▸ **DESCRIPTION OF THE TASK**: Everything in the records must be reproduced exactly, except for the pictures.

▸ **THE DATA**:
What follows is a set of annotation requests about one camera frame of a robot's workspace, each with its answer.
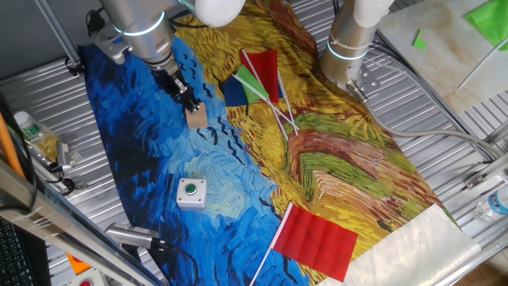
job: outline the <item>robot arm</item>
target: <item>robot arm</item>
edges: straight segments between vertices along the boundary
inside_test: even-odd
[[[342,90],[360,77],[361,65],[377,25],[394,0],[345,0],[328,37],[321,69]]]
[[[173,32],[164,11],[184,4],[210,26],[231,22],[245,0],[100,0],[122,41],[111,42],[101,31],[90,36],[116,64],[123,64],[127,49],[152,70],[160,89],[192,114],[199,109],[194,91],[186,83],[172,51]]]

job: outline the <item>white sheet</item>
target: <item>white sheet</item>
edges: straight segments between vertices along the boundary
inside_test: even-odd
[[[481,250],[436,204],[354,260],[344,283],[318,286],[434,285]]]

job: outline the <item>brushstroke pattern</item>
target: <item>brushstroke pattern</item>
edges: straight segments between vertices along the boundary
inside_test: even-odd
[[[88,95],[130,222],[197,257],[200,284],[248,284],[290,201],[357,232],[353,259],[430,204],[442,206],[389,134],[321,74],[314,39],[282,0],[251,0],[226,27],[181,28],[177,36],[183,41],[175,39],[175,56],[206,104],[207,129],[187,129],[182,107],[159,91],[137,58],[127,56],[118,67],[96,48],[85,49],[84,58]],[[240,67],[242,48],[277,49],[292,106],[278,108],[294,115],[298,136],[286,124],[285,141],[264,104],[225,109],[220,86]],[[181,177],[208,180],[205,212],[179,211]],[[193,280],[182,257],[160,264],[175,284]],[[323,279],[272,252],[257,284]]]
[[[95,47],[82,50],[88,95],[118,193],[134,226],[157,230],[196,258],[200,285],[246,285],[279,225],[266,203],[277,186],[245,151],[194,52],[178,38],[173,49],[186,79],[195,70],[190,85],[206,104],[208,129],[187,128],[182,106],[159,90],[140,59],[127,55],[117,66]],[[179,210],[175,197],[183,177],[206,178],[206,211]],[[156,259],[173,284],[192,283],[185,257]],[[280,254],[271,254],[266,265],[258,284],[309,283],[298,264]]]
[[[287,117],[293,114],[298,135],[279,118],[286,141],[265,104],[227,107],[229,122],[242,130],[253,161],[278,186],[271,194],[277,213],[293,202],[357,232],[355,259],[431,204],[443,207],[390,134],[323,76],[314,39],[282,0],[251,0],[225,27],[181,29],[177,35],[197,52],[206,81],[217,85],[241,66],[241,49],[277,50],[291,110],[284,102],[277,108]],[[324,278],[300,267],[311,284]]]

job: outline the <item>white flag pole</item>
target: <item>white flag pole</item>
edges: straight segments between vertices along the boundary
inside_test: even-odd
[[[251,59],[247,55],[247,52],[245,51],[245,49],[242,49],[241,51],[244,53],[245,59],[247,60],[248,65],[251,67],[252,72],[254,73],[254,76],[256,77],[257,81],[260,82],[261,87],[264,88],[263,83],[261,83],[260,77],[257,75],[257,71],[254,68],[254,65],[252,65]],[[275,110],[274,110],[275,107],[274,106],[270,106],[270,107],[271,107],[271,112],[273,112],[273,116],[275,116],[275,119],[277,119],[277,123],[279,124],[280,130],[283,132],[284,138],[286,138],[286,141],[287,141],[288,139],[287,139],[286,130],[284,130],[284,126],[280,122],[279,116],[277,116],[277,114],[275,114]]]
[[[235,79],[237,79],[239,82],[241,82],[241,84],[245,85],[249,90],[251,90],[252,92],[254,92],[255,95],[257,95],[261,100],[263,100],[264,102],[266,102],[269,106],[275,108],[273,106],[273,104],[271,104],[271,102],[269,100],[267,100],[264,95],[262,95],[258,90],[256,90],[254,87],[252,87],[250,84],[248,84],[246,81],[244,81],[240,76],[238,75],[233,75],[233,77]],[[293,128],[295,128],[296,130],[300,130],[288,117],[286,117],[286,115],[284,115],[282,112],[280,112],[280,110],[276,109],[275,108],[275,111],[280,115],[282,116],[282,118],[286,119],[287,122],[289,122],[289,124],[291,124],[293,126]]]
[[[260,274],[261,269],[263,268],[264,262],[267,260],[268,254],[270,253],[270,250],[272,250],[275,246],[275,243],[277,242],[277,239],[279,239],[280,233],[283,231],[284,225],[286,224],[287,217],[289,217],[289,214],[291,213],[291,209],[293,208],[293,203],[289,203],[287,206],[286,214],[284,214],[282,222],[280,222],[280,226],[277,229],[277,232],[275,232],[275,236],[271,240],[270,247],[268,247],[267,252],[264,254],[263,260],[261,261],[260,267],[257,268],[256,274],[254,274],[254,277],[251,280],[251,283],[248,286],[253,286],[254,282],[256,281],[257,276]]]
[[[286,100],[287,111],[289,112],[289,116],[291,117],[291,121],[294,123],[293,119],[293,111],[291,110],[291,106],[289,105],[289,100],[287,99],[286,90],[284,89],[283,80],[280,77],[279,69],[277,68],[277,80],[279,81],[280,90],[283,92],[284,100]],[[294,130],[294,135],[298,135],[298,131]]]
[[[260,274],[261,269],[263,268],[264,262],[267,260],[268,254],[270,253],[271,248],[268,248],[267,252],[264,254],[263,260],[261,261],[260,267],[257,268],[256,274],[254,274],[254,277],[251,280],[251,283],[248,286],[253,286],[254,282],[256,281],[257,276]]]

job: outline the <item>plastic bottle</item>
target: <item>plastic bottle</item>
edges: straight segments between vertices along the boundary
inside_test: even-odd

▸ **EXPECTED ANSWER**:
What follows is a set of annotation requests about one camera frame of a robot's workspace, each with its answer.
job: outline the <item>robot arm</item>
target: <item>robot arm</item>
edges: straight segments between vertices along the boundary
inside_test: even-odd
[[[342,90],[360,77],[361,65],[377,25],[394,0],[345,0],[328,37],[321,69]]]
[[[173,32],[164,11],[184,4],[210,26],[231,22],[245,0],[100,0],[122,41],[111,42],[101,31],[90,36],[116,64],[123,64],[127,49],[152,70],[160,89],[192,114],[199,109],[194,91],[186,83],[172,51]]]

job: outline the <item>white sheet</item>
target: <item>white sheet</item>
edges: straight segments between vertices along the boundary
inside_test: even-odd
[[[481,250],[436,204],[354,260],[344,283],[318,286],[434,285]]]

job: outline the <item>brushstroke pattern</item>
target: <item>brushstroke pattern</item>
edges: straight segments between vertices along the boundary
inside_test: even-odd
[[[88,95],[130,222],[197,257],[200,284],[248,284],[290,201],[357,232],[353,259],[430,204],[442,206],[389,134],[321,74],[314,39],[282,0],[251,0],[226,27],[181,28],[177,36],[183,41],[175,39],[175,56],[206,104],[207,129],[187,129],[182,107],[159,91],[137,58],[127,56],[118,67],[96,48],[85,49],[84,58]],[[240,67],[242,48],[277,49],[292,106],[278,108],[294,115],[298,136],[286,124],[285,141],[264,104],[225,109],[220,86]],[[181,177],[208,180],[205,212],[179,211]],[[193,280],[182,257],[160,264],[175,284]],[[323,279],[272,252],[257,284]]]
[[[95,47],[82,50],[88,95],[118,193],[134,226],[157,230],[196,258],[200,285],[246,285],[279,225],[266,203],[277,186],[245,151],[194,52],[178,38],[173,49],[186,79],[195,70],[190,85],[206,104],[208,129],[187,128],[182,106],[159,90],[140,59],[127,55],[117,66]],[[179,210],[175,197],[183,177],[206,178],[206,211]],[[156,259],[173,284],[192,283],[185,257]],[[280,254],[271,254],[266,265],[258,284],[309,283],[298,264]]]
[[[287,117],[293,114],[298,135],[279,118],[286,141],[265,104],[227,107],[229,122],[242,130],[253,161],[278,186],[271,194],[277,213],[293,202],[357,232],[355,259],[431,204],[443,207],[390,134],[323,76],[314,39],[282,0],[251,0],[225,27],[181,29],[177,35],[197,52],[206,81],[217,85],[241,66],[241,49],[277,50],[291,110],[284,102],[277,108]],[[324,278],[300,267],[311,284]]]

job: outline the <item>white flag pole</item>
target: <item>white flag pole</item>
edges: straight segments between vertices along the boundary
inside_test: even-odd
[[[251,59],[247,55],[247,52],[245,51],[245,49],[242,49],[241,51],[244,53],[245,59],[247,60],[248,65],[251,67],[252,72],[254,73],[254,76],[256,77],[257,81],[260,82],[261,87],[264,88],[263,83],[261,83],[260,77],[257,75],[257,71],[254,68],[254,65],[252,65]],[[275,110],[274,110],[275,107],[274,106],[270,106],[270,107],[271,107],[271,112],[273,112],[273,116],[275,116],[275,119],[277,119],[277,123],[279,124],[280,130],[283,132],[284,138],[286,138],[286,141],[287,141],[288,139],[287,139],[286,130],[284,130],[284,126],[280,122],[279,116],[277,116],[277,114],[275,114]]]
[[[235,79],[237,79],[239,82],[241,82],[241,84],[245,85],[249,90],[251,90],[252,92],[254,92],[255,95],[257,95],[261,100],[263,100],[264,102],[266,102],[269,106],[275,108],[273,106],[273,104],[271,104],[271,102],[269,100],[267,100],[264,95],[262,95],[258,90],[256,90],[254,87],[252,87],[250,84],[248,84],[246,81],[244,81],[240,76],[238,75],[233,75],[233,77]],[[293,128],[295,128],[296,130],[300,130],[288,117],[286,117],[286,115],[284,115],[282,112],[280,112],[280,110],[276,109],[275,108],[275,111],[280,115],[282,116],[282,118],[286,119],[287,122],[289,122],[289,124],[291,124],[293,126]]]
[[[260,274],[261,269],[263,268],[264,262],[267,260],[268,254],[270,253],[270,250],[272,250],[275,246],[275,243],[277,242],[277,239],[279,239],[280,233],[283,231],[284,225],[286,224],[287,217],[289,217],[289,214],[291,213],[291,209],[293,208],[293,203],[289,203],[287,206],[286,214],[284,214],[282,222],[280,222],[280,226],[277,229],[277,232],[275,232],[275,236],[271,240],[270,247],[268,247],[267,252],[264,254],[263,260],[261,261],[260,267],[257,268],[256,274],[254,274],[254,277],[251,280],[251,283],[248,286],[253,286],[254,282],[256,281],[257,276]]]
[[[286,100],[287,111],[289,112],[289,116],[291,117],[291,121],[294,123],[293,119],[293,111],[291,110],[291,106],[289,105],[289,100],[287,99],[286,90],[284,89],[283,80],[280,77],[279,69],[277,68],[277,80],[279,81],[280,90],[283,92],[284,100]],[[294,130],[294,135],[298,135],[298,131]]]
[[[260,274],[261,269],[263,268],[264,262],[267,260],[268,254],[270,253],[271,248],[268,248],[267,252],[264,254],[263,260],[261,261],[260,267],[257,268],[256,274],[254,274],[254,277],[251,280],[251,283],[248,286],[253,286],[254,282],[256,281],[257,276]]]

job: outline the <item>plastic bottle</item>
target: <item>plastic bottle</item>
edges: straight segments between vertices along the boundary
inside_test: even-odd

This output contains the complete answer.